Akhirnya saya pesan dengan penerbangan yang berbeda dengan anak dan istri. Mereka menggunakan Singapore Airlines sedangkan saya sendiri menggunakan Malaysia Airlines. Waktu keberangkatan beda 1 jam, tapi transitnya jelas beda, mereka transit di Changi sedangkan saya transit di Kuala Lumpur. Untungnya jam kedatangan di Narita cuma berbeda 10 menit, walaupun terminal kedatangan berbeda, bisalah nanti saling cari di sana, karena kebetulan HP saya dan istri sudah 3G. Lumayan mahal sih,1 kali sms dikenakan biaya sekitar 5000 rupiah.
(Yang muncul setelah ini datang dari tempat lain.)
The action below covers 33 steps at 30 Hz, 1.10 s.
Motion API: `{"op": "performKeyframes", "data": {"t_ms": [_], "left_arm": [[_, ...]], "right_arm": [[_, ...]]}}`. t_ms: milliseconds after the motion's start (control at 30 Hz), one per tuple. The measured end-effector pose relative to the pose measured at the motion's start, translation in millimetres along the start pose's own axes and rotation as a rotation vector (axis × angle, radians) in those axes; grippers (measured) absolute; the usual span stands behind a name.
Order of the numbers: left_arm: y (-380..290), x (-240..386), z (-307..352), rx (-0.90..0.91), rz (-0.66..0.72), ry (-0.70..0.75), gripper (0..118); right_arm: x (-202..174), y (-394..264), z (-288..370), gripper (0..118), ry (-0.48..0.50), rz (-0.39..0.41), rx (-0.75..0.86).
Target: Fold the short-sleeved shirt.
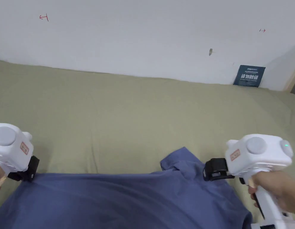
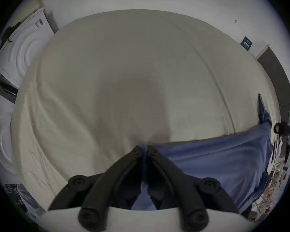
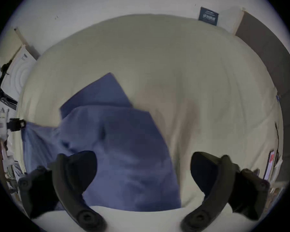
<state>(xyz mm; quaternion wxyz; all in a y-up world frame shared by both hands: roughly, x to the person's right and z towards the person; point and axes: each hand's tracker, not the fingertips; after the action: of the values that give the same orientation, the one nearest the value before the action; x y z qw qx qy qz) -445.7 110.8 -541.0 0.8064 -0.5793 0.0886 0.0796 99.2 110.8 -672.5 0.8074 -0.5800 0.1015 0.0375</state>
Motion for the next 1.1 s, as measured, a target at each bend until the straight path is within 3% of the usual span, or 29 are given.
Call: {"op": "performKeyframes", "data": {"t_ms": [100, 233, 267, 300, 333, 367, 633, 800, 1100], "left_arm": [[-1, -4, -6, -0.010, 0.010, -0.003, 6], [0, -5, -7, -0.013, 0.002, -0.006, 6], [1, -5, -7, -0.015, -0.003, -0.007, 6], [1, -7, -7, -0.017, -0.004, -0.008, 6], [1, -7, -6, -0.018, -0.001, -0.010, 6], [1, -6, -5, -0.017, 0.002, -0.010, 6], [-18, -9, 42, 0.039, -0.025, -0.029, 6], [-43, -24, 106, 0.137, -0.049, -0.072, 6], [-175, -46, 180, 0.210, -0.056, -0.148, 6]], "right_arm": [[2, 17, -27, 100, -0.064, 0.011, -0.031], [4, 16, -32, 90, -0.040, 0.000, -0.054], [4, 14, -27, 76, -0.041, 0.005, -0.053], [2, 15, -21, 55, -0.070, 0.016, -0.051], [-1, 16, -13, 5, -0.141, 0.048, -0.032], [-3, 15, -7, 0, -0.109, 0.064, -0.012], [-11, -3, 80, 0, -0.025, 0.005, 0.121], [-9, -47, 148, 0, -0.006, 0.047, 0.191], [15, -182, 221, 0, 0.094, 0.014, 0.234]]}}
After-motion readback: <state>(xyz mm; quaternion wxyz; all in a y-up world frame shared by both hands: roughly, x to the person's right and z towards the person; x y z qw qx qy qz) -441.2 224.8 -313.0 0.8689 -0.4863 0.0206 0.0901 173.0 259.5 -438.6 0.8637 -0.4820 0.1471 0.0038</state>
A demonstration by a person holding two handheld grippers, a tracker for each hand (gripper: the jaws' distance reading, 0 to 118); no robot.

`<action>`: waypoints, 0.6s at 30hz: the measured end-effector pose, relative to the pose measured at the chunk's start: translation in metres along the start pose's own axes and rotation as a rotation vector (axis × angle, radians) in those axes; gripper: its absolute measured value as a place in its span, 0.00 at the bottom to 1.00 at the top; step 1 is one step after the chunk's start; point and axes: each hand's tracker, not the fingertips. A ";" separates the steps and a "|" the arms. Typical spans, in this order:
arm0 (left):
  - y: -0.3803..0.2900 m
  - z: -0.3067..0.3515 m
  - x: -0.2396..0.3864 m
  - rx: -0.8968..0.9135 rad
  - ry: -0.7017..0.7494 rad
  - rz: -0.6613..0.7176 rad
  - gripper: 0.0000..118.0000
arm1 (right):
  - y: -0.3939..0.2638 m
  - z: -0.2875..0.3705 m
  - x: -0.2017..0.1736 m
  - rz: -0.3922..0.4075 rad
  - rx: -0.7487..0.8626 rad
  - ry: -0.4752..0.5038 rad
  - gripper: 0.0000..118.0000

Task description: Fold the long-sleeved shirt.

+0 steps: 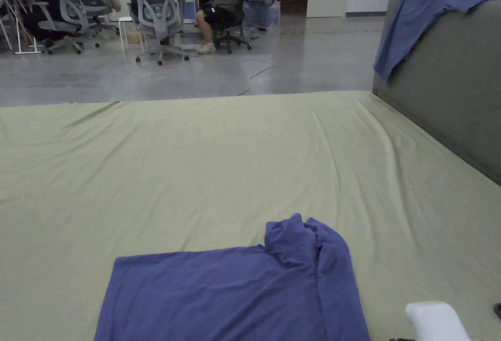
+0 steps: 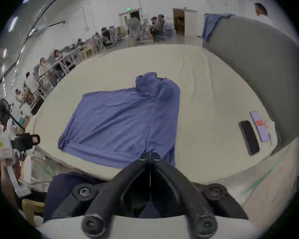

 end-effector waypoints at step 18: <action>0.195 -0.192 -0.010 -0.002 0.018 -0.049 0.98 | 0.013 -0.045 -0.005 -0.039 -0.049 0.035 0.00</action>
Karena ijin yang diberikan bos tidak lama, maka rencananya saya di sana cuma 1 minggu. Lumayanlah buat lihat-lihat tempat sambil bernostalgia. Terakhir saya berkunjung ke sana adalah 10 tahun yang lalu. Sudah pasti banyak sekali perubahan yang terjadi.
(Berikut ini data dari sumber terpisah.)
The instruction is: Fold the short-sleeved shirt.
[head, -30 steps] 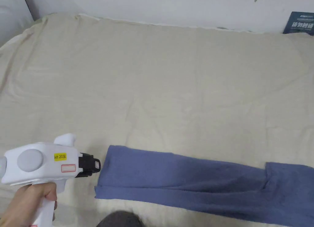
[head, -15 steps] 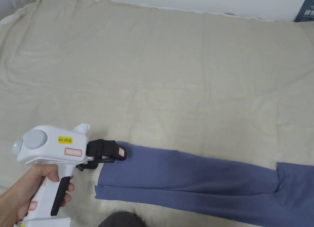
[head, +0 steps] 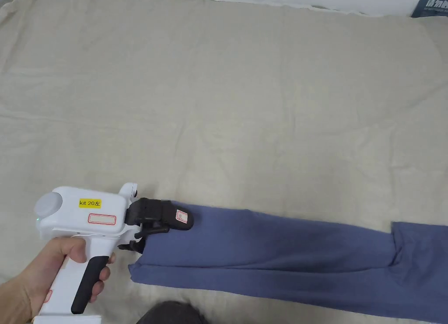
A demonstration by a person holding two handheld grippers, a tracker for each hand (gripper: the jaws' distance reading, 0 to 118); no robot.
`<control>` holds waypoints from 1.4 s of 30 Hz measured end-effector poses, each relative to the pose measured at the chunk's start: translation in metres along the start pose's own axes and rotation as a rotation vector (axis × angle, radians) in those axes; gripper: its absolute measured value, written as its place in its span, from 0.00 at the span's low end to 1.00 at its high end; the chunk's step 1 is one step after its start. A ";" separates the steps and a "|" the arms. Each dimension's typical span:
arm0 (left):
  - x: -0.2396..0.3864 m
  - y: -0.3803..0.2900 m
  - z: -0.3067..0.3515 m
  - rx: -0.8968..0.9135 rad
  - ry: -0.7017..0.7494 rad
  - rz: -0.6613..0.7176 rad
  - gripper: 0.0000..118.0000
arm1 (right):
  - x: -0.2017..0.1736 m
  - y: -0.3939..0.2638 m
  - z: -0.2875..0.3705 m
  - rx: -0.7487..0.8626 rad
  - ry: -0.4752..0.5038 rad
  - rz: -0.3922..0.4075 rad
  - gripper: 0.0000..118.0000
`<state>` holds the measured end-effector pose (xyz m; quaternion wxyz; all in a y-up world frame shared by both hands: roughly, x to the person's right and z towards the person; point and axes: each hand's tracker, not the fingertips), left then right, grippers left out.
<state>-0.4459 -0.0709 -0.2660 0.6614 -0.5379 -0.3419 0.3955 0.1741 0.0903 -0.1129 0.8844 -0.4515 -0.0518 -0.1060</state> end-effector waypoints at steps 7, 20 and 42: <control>0.000 0.008 0.015 0.089 0.171 0.010 0.04 | -0.004 0.000 0.006 0.020 0.034 -0.007 0.00; 0.075 -0.018 0.096 0.207 0.526 -0.001 0.04 | -0.012 0.010 0.041 0.202 0.065 0.002 0.00; 0.244 -0.064 -0.173 -0.042 1.046 -0.469 0.04 | -0.009 -0.042 0.065 0.343 0.058 0.012 0.00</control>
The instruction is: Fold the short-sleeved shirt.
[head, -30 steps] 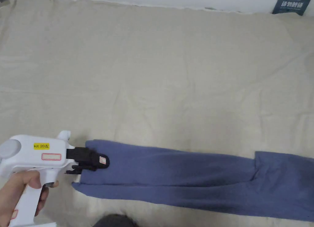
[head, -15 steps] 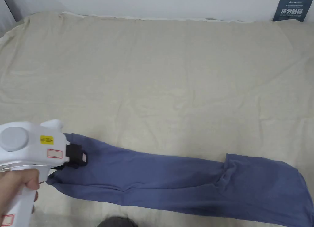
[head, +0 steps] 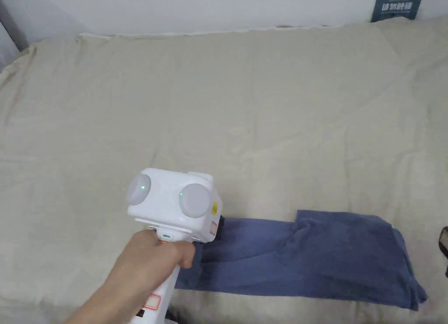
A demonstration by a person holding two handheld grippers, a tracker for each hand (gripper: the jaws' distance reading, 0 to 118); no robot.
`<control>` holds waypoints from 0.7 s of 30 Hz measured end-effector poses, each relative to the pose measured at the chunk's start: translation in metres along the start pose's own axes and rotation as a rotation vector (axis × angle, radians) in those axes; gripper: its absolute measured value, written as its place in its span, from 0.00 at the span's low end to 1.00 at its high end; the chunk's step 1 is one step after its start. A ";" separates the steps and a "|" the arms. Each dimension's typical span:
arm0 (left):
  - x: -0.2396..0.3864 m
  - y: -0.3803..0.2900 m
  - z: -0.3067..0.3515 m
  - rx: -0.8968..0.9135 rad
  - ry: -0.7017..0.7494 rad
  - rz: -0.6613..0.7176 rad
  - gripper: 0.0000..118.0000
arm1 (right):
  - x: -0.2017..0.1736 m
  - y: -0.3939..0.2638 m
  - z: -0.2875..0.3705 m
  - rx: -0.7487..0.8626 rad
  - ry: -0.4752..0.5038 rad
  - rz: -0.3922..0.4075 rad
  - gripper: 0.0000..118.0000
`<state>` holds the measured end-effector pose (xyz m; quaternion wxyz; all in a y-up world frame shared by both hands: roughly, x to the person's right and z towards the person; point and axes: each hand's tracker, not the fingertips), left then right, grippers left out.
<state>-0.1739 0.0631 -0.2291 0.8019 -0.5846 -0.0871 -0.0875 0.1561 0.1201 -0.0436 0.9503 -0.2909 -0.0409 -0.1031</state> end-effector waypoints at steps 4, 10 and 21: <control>0.061 0.012 -0.037 -0.013 0.045 -0.041 0.46 | 0.003 -0.007 -0.001 -0.025 0.063 -0.072 0.00; 0.109 0.009 -0.031 -0.010 -0.324 0.022 0.93 | 0.004 -0.008 -0.003 -0.058 0.053 -0.089 0.00; -0.050 -0.025 -0.007 0.060 0.444 0.065 0.00 | -0.004 -0.020 -0.020 -0.116 0.108 -0.144 0.00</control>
Saya juga menyempatkan waktu untuk mengunjungi tempat kos-kos an waktu kuliah dulu, dan ternyata masih ada dan sama sekali tidak ada yang berubah baik dari kondisi bangunannya (yang semakin bertambah tua), warna cat dan tempat "ofuro" (mandi) nya juga masih seperti yang dulu.
Tadinya saya pikir di negara maju seperti Jepang akan sangat mudah menemukan tempat-tempat yang menyediakan fasilitas Hot Spot Wifi untuk koneksi internet, karena kalau kita lihat di Jakarta saja, di setiap mal, pusat perbelanjaan, cafe, fitnes center, hotel dan masih banyak tempat lagi pasti ada fasilitas free hotspot. Namun kenyataannya yang saya temukan di sana, bisa dibilang tidak ada. Kalaupun ada ya harus bayar. Jadi di ponsel HP Nokia E71 saya terdeteksi ada koneksi wifi. cuma ketika mencoba browsing, semuanya minta pin/key. Hal itu sudah saya rasakan ketika sejak sampai di Narita. Di bandara Narita, koneksi wifi ada tapi harus bayar. Sepertinya memang di sana semuanya sudah dijadikan ladang bisnis...
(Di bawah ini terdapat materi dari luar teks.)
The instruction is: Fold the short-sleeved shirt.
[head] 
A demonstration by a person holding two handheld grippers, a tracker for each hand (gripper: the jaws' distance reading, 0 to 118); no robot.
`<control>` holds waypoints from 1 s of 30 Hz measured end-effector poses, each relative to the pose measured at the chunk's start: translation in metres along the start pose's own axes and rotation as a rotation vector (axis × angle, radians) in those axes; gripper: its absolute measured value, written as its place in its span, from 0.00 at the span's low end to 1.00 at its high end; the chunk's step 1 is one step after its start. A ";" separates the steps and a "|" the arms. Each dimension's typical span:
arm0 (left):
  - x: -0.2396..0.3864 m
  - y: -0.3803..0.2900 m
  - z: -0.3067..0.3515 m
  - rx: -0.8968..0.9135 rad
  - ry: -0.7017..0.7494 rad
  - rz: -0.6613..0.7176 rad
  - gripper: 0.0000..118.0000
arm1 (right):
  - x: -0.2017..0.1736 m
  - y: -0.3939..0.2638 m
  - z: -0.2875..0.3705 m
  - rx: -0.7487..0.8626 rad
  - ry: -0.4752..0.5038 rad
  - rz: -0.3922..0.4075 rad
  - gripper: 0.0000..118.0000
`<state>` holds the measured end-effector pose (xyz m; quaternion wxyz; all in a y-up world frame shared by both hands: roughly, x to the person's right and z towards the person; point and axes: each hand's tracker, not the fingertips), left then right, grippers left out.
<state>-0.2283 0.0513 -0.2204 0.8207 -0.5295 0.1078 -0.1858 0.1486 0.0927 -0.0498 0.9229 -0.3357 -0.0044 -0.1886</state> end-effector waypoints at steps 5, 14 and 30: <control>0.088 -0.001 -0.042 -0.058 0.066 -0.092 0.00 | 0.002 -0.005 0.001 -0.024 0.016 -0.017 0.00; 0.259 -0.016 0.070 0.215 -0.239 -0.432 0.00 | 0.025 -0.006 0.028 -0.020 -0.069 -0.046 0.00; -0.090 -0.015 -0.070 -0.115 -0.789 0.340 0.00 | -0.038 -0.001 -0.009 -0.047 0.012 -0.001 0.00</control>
Saya juga sempat mencoba Internet Cafe. Lumayan mahal, 30 menit pertama 200 yen (= Rp.20.000), dan per 15 menit berikutnya 70 yen (= Rp.7000). Coba bandingkan saja dengan warnet di sekitar kita. Tapi memang fasilitasnya juga memadai. Mau sambil baca komik, buuaanyak banget. Mau minum jus, minuman ringan, kopi atau teh bebas (sekenyangnya). Kecuali makanan tidak diperbolehkan.
Setelah putar sana sini, ternyata internet cafe yang saya datangi pertama kali itu memang termasuk yang "berkelas", karena ada juga warnet biasa (tanpa fasilitas lain), yang 30 menit pertamanya 100 yen dan per 15 menit berikutnya 60 yen. Tapi tetap saja jauh lebih mahal bila dibandingkan dengan di Indonesia. Kalau mengenai kecepatan koneksi, jangan ditanya. Maknyusss... Saya memang tidak mengecek angka parameter yang muncul atau bertanya ke orang di sana. Tapi yang saya rasakan akses ke website sangat lancar sekali.
Mungkin sementara ini, itu dulu saja sharing pengalaman saya waktu ke negeri sakura. Nanti kalau sempat, akan saya postingkan lagi.